Teil 5: Machtstrukturen und Wahrnehmung von Frauen in der Politik

Posted on 25.05.2015 Artikelserie-Sexismus-und-die-TU

Was bisher geschah: Bisher haben wir uns mit Begriffsdefinitionen, Argumentationslinien, Objektifizierung und Privilegien auseinander gesetzt. Die Artikel dazu findest du auf unserer Homepage oder in den letzten Ausgaben des htu.info.

Passend zum Schwerpunkt der vorliegenden Ausgabe des htu.info geht es diesmal um Frauen in der Politik. Wer Nachrichten über Politik im In- und Ausland beobachtet, wird schnell feststellen, dass es unter Politikern und Politikerinnen wesentlich mehr Männer als Frauen gibt.

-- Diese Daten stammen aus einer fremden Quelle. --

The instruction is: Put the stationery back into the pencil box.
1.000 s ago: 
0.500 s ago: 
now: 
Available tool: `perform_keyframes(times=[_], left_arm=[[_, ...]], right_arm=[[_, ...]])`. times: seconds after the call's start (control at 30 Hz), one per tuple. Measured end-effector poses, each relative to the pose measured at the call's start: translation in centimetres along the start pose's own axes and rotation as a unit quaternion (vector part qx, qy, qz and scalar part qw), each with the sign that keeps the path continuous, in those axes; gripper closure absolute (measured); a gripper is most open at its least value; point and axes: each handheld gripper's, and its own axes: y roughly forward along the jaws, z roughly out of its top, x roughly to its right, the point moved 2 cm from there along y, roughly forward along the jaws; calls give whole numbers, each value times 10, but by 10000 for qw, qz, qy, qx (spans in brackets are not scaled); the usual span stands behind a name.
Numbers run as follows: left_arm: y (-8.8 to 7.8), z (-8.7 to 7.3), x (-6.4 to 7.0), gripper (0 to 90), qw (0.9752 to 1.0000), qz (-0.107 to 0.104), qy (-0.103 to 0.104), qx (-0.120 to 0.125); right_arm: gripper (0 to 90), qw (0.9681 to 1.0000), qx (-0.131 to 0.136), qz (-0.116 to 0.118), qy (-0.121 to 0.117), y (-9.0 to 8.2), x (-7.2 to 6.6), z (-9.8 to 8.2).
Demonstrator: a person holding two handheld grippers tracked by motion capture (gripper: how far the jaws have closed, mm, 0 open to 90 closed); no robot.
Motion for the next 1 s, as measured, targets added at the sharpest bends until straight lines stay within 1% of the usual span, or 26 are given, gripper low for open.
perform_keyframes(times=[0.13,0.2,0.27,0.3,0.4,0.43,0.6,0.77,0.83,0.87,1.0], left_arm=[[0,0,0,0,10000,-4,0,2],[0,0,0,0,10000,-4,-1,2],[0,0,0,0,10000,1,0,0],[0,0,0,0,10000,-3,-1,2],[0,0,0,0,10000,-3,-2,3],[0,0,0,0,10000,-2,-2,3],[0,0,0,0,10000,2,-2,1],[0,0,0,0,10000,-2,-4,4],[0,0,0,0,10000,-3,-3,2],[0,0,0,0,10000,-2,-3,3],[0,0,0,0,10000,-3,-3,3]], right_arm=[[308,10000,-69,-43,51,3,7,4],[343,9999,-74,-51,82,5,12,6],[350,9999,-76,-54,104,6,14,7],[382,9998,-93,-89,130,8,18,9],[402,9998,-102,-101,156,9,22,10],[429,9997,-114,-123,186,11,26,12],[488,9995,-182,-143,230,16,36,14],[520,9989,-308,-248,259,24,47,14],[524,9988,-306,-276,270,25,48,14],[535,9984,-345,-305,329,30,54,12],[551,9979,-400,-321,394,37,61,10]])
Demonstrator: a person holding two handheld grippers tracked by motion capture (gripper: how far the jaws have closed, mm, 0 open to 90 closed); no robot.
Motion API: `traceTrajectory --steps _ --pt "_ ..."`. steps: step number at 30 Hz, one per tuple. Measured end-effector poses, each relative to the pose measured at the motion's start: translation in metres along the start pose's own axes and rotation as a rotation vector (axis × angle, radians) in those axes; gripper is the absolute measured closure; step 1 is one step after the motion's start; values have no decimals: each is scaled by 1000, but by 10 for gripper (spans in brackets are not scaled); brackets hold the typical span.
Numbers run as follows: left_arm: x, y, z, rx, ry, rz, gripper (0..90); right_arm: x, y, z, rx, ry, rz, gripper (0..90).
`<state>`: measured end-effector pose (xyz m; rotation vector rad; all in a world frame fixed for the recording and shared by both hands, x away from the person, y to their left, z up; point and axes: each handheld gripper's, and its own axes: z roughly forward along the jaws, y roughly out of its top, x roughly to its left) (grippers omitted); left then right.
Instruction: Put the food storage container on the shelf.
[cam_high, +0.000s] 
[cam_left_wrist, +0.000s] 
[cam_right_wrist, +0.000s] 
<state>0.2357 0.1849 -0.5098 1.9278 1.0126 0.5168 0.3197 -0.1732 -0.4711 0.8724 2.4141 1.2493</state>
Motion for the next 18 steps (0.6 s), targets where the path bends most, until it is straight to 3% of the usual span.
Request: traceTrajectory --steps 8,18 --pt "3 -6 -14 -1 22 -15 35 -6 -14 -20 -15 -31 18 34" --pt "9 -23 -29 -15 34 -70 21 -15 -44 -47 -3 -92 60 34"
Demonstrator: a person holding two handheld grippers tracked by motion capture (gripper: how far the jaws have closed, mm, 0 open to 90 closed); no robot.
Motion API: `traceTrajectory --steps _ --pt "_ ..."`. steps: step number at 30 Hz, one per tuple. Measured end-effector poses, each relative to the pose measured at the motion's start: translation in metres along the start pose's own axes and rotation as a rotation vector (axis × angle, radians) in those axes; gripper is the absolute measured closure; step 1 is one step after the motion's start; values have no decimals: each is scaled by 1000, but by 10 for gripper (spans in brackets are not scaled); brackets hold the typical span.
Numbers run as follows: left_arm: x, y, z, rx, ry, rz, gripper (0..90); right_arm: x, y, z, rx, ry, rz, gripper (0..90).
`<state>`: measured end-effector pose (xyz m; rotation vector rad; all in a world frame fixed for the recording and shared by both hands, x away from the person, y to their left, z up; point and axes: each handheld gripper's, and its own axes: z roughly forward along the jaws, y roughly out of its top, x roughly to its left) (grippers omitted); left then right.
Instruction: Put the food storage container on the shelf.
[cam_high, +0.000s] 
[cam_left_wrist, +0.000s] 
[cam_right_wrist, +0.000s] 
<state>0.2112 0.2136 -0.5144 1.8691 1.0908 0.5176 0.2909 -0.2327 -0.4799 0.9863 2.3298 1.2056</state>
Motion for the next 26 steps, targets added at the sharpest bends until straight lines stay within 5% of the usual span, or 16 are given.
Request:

Unabhängig von den Gründen für das Geschlechter-Ungleichgewicht in der Politik wird, gerade von der Presse, auch anders von und mit Politikerinnen gesprochen. Wenn Frauen interviewt werden, werden sie oft gefragt, wie sie Arbeit und Familie unter einen Hut bringen. Hinter dieser Frage steht die Annahme, dass es die Aufgabe der Frauen sei, sich um die Familie zu kümmern. Männern wird diese Frage nicht gestellt - wenn sie sich jedoch für eine Väterkarenz “opfern”, werden sie groß gefeiert.

Aber auch, wenn es nicht um unterschiedliche Interviewfragen geht, spielt das Frau-sein bei Berichterstattung zu Politikerinnen eine große Rolle. Es macht einen Unterschied, ob eine Person als “Minister” oder als “Ministerin und Mutter zweier Kinder” vorgestellt wird. “Mutter” ist ein häufiges stereotypes Bild, das von Frauen in verschiedensten Positionen gezeichnet wird. Für die politische Karriere kann es allerdings ein großer Nachteil sein, mit bestimmten Stereotypen assoziiert zu werden. Während die “Eiserne Lady”, die fast völlig emotionslos erscheint und die “Mutter” durchaus auch positiv wirken können, gibt es auch fast ausschließlich negative Stereotype. Eine Politikerin, die als Objekt sexueller Begierde dargestellt wird, verliert sehr schnell den Respekt anderer und damit oft auch die Unterstützung durch die eigene Partei oder Wähler_innenschaft.

Ein weiteres Thema, das in der Berichterstattung über Frauen eine große Rolle spielt, bei Männern aber oft nur am Rande erwähnt wird, ist das Aussehen.

Sowohl über die Frisur als auch den Kleidungsstil der deutschen Bundeskanzlerin Angela Merkel wurde, vor allem zu Beginn ihrer Amtsperiode, ausführlich berichtet. Gleichzeitig gibt es kaum Meldungen über die Frisur oder Kleidung des österreichischen Bundeskanzlers, Werner Faymann. Oder über das Aussehen von Francoise Hollande, dem Premierminister Frankreichs.

Abseits der Öffentlichkeit, innerhalb der eigenen Parteien, werden Frauen auch oft mit anderen Hürden konfrontiert als Männer. Von Politikerinnen wird eher erwartet, sich mit sozialen oder “frauen- und familienpolitischen” Anliegen zu befassen. Bemühungen zur Gleichstellung von Frauen bleiben oft an Frauen hängen. Es wird ihnen oft weniger zugetraut, auch wenn die Behauptung, das Frauen zu emotional und irrational für Führungspositionen wären, wird viellecht nicht mehr laut geäußert, hält sich aber weiterhin in vielen Köpfen.

Die deutsche FDP geht in eine andere Richtung und meint, dass ihre Kandidatinnen auch optisch etwas her machen sollen. “Nach dem Motto: Sex sells”, so die Vorsitzende der Liberalen Frauen im Jahr 2012. Frauen als Dekoration auf Wahlwerbe-Flyern sind aber auch in Österreich nichts neues.

Auch bei der Bildung von Personenlisten für Wahlen spielt das Geschlecht eine Rolle. Oft wird eine Quote oder ein Reißverschluss-System, wie es von einigen Parteien eingesetzt wird, als überflüssig und als Benachteiligung von Männern bezeichnet. Die Begründung ist hier, das die Frauen ja kandidieren könnten, aber offenbar nicht wollen. Was an dieser Stelle nicht erwähnt wird ist aber, dass Frauen meistens schon von Kindesbeinen an darauf trainiert werden, leise und höflich zu sein, die Bedürfnisse und Wünsche anderer vor die eigenen zu reihen und im Hintergrund zu stehen. Deshalb brauchen sie oft mehr Rückhalt und Unterstützung, um sich für einen der vorderen Listenplätze aufgestellen zu lassen.